What are susceptible to tetracyclines?

What are susceptible to tetracyclines?

What are susceptible to tetracyclines?

Resistance to tetracyclines is usually attributed to one or more of the following: the acquisition of mobile genetic elements carrying tetracycline-specific resistance genes, mutations within the ribosomal binding site, and/or chromosomal mutations leading to increased expression of intrinsic resistance mechanisms.

What specific bacterial structures does tetracycline work on?

Tetracycline works by binding specifically to the 30S ribosome of the bacteria, preventing attachment of the aminoacyl tRNA to the RNA-ribosome complex.
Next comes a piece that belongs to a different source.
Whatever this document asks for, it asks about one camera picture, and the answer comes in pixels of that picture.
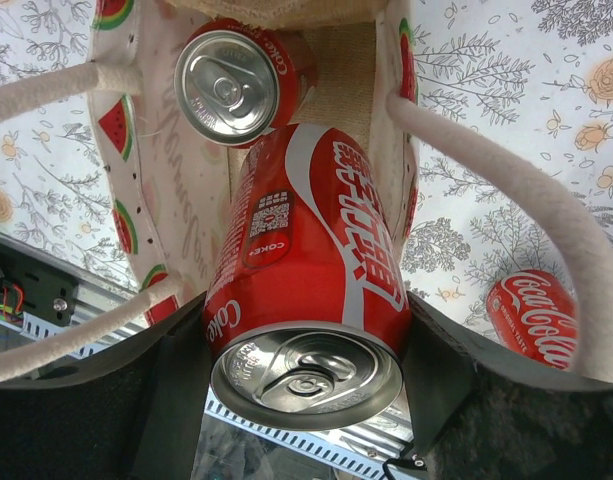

It simultaneously inhibits other steps of the protein biosynthesis.

What antibiotics are in the tetracycline family?

Although tetracyclines all work in the same way, there are differences between the four tetracyclines (demeclocycline, doxycycline, minocycline, and tetracycline) that are available in the U.S….What are the differences between tetracyclines?

Generic name Brand name examples
tetracycline Ala-tet, Tetracap

Is E coli susceptible to tetracycline?

coli infections in humans, but resistance to tetracycline is still common in E. coli (4, 7), which suggests that resistance has been selected by a bystander effect on commensal E. coli, during treatment of other pathogens in humans or animals.

What does tetracycline do to bacteria?

Tetracyclines probably penetrate bacterial cells by passive diffusion and inhibit bacterial growth by interfering with protein synthesis or by destroying the membrane. A growing number of various bacterial species acquire resistance to the bacteriostatic activity of tetracycline.

Why does tetracycline only affect bacteria?

Tetracyclines act by interfering with the ability of a bacterium to produce certain vital proteins; thus, they are inhibitors of growth (bacteriostatic) rather than killers of the infectious agent (bacteriocidal) and are effective only against multiplying microorganisms.

Does tetracycline cause liver damage?

The liver injury was designated as cholestatic, hepatocellular, and mixed, with similar frequencies. Conclusions: Low-dose, oral tetracyclines constitute a likely cause of acute liver damage with a variable biochemical profile. Such reactions are probably very rare.